**Data to process**
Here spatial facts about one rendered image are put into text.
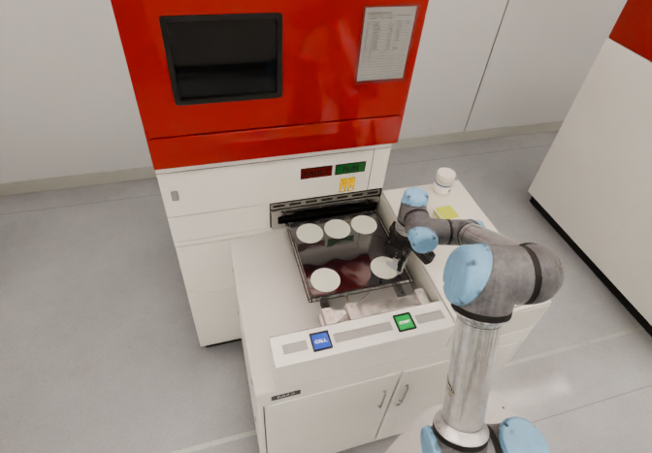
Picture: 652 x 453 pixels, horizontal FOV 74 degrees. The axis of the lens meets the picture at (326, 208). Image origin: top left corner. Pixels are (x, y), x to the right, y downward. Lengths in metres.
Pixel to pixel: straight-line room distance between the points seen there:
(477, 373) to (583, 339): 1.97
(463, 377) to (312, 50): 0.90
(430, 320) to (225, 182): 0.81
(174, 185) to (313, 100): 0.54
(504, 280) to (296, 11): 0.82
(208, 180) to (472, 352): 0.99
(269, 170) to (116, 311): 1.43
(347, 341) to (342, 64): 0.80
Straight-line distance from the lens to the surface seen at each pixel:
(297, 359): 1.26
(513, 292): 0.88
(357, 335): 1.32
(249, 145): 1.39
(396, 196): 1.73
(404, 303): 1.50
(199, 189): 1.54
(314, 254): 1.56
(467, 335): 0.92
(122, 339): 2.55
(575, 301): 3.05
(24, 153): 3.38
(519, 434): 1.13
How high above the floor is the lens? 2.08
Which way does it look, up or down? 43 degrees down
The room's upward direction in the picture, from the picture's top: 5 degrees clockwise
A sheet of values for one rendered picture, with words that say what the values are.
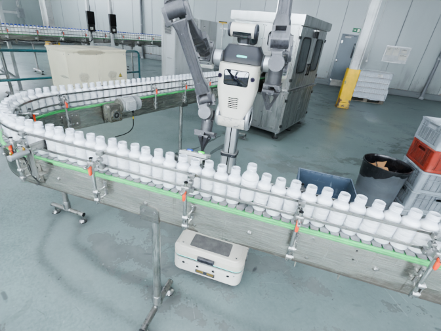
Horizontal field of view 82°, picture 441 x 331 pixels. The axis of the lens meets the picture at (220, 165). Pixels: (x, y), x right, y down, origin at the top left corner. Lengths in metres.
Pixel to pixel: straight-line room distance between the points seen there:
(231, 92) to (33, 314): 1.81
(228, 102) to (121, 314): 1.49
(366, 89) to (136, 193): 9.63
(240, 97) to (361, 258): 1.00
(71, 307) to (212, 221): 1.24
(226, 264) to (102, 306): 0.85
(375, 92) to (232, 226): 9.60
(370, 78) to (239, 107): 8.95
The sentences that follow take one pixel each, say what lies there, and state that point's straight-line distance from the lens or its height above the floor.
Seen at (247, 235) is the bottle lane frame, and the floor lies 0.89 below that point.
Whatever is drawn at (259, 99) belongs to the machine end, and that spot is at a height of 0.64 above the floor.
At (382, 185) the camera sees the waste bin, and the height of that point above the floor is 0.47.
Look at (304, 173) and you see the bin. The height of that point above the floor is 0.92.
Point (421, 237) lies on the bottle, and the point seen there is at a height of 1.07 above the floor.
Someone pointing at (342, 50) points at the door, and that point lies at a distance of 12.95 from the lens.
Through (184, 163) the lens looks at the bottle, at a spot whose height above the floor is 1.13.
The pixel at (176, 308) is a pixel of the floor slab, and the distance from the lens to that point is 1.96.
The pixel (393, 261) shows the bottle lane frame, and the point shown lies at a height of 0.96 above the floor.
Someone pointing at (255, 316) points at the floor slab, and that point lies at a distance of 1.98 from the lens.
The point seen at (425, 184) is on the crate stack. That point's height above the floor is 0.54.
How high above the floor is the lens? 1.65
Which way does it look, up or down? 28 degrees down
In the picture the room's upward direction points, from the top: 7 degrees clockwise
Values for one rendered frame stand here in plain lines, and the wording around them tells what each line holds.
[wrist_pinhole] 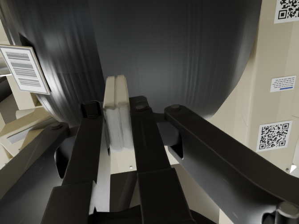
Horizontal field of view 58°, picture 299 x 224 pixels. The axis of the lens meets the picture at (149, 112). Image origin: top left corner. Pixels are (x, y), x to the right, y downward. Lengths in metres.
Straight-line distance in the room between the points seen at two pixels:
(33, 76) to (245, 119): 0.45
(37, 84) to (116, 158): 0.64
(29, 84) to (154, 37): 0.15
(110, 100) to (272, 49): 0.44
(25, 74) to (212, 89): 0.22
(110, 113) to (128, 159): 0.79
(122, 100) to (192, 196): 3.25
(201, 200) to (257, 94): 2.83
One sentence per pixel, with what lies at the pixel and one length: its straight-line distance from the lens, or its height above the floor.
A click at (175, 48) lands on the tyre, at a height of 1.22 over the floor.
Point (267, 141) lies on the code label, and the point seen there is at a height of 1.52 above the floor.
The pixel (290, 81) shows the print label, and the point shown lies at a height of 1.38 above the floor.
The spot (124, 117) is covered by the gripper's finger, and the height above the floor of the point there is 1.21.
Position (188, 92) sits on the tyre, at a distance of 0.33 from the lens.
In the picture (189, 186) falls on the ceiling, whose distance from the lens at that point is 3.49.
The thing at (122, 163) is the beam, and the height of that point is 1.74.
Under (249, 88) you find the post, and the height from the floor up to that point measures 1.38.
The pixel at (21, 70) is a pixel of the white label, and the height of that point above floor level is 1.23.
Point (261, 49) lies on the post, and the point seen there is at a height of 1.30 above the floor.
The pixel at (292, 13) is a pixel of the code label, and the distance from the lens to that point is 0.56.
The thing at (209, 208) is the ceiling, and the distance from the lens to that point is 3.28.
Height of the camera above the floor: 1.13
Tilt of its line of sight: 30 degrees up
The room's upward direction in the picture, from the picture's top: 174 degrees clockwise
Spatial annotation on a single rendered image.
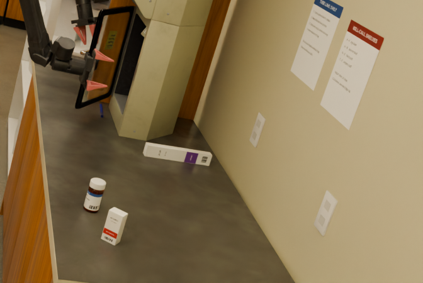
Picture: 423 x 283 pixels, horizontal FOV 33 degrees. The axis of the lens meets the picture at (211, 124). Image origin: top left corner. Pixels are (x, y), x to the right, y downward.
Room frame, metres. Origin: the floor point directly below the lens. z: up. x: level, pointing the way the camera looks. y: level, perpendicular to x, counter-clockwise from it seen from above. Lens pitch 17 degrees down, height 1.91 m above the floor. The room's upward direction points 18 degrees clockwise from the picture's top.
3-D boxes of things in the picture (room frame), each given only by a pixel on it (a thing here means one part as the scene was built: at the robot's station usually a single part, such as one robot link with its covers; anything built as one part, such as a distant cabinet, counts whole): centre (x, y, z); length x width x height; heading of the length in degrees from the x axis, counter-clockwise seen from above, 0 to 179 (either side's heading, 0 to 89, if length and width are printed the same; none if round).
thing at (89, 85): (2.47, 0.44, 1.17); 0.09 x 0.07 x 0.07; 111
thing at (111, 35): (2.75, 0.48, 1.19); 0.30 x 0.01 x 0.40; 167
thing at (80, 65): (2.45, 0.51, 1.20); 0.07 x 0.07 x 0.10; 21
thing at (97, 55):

**Problem**
Print again the lines of the entries above that fall between the line holding "(29, 84) to (154, 37): 0.15" and the line holding "Point (267, 141)", inclusive, exactly as they stand.

**Result of this task**
(29, 84) to (154, 37): 0.15
(110, 100) to (272, 49): 0.44
(25, 74) to (212, 89): 0.22
(110, 113) to (128, 159): 0.79
(122, 100) to (192, 196): 3.25
(201, 200) to (257, 94): 2.83
One sentence per pixel, with what lies at the pixel and one length: its straight-line distance from the lens, or its height above the floor.
A click at (175, 48) lands on the tyre, at a height of 1.22 over the floor.
Point (267, 141) lies on the code label, and the point seen there is at a height of 1.52 above the floor.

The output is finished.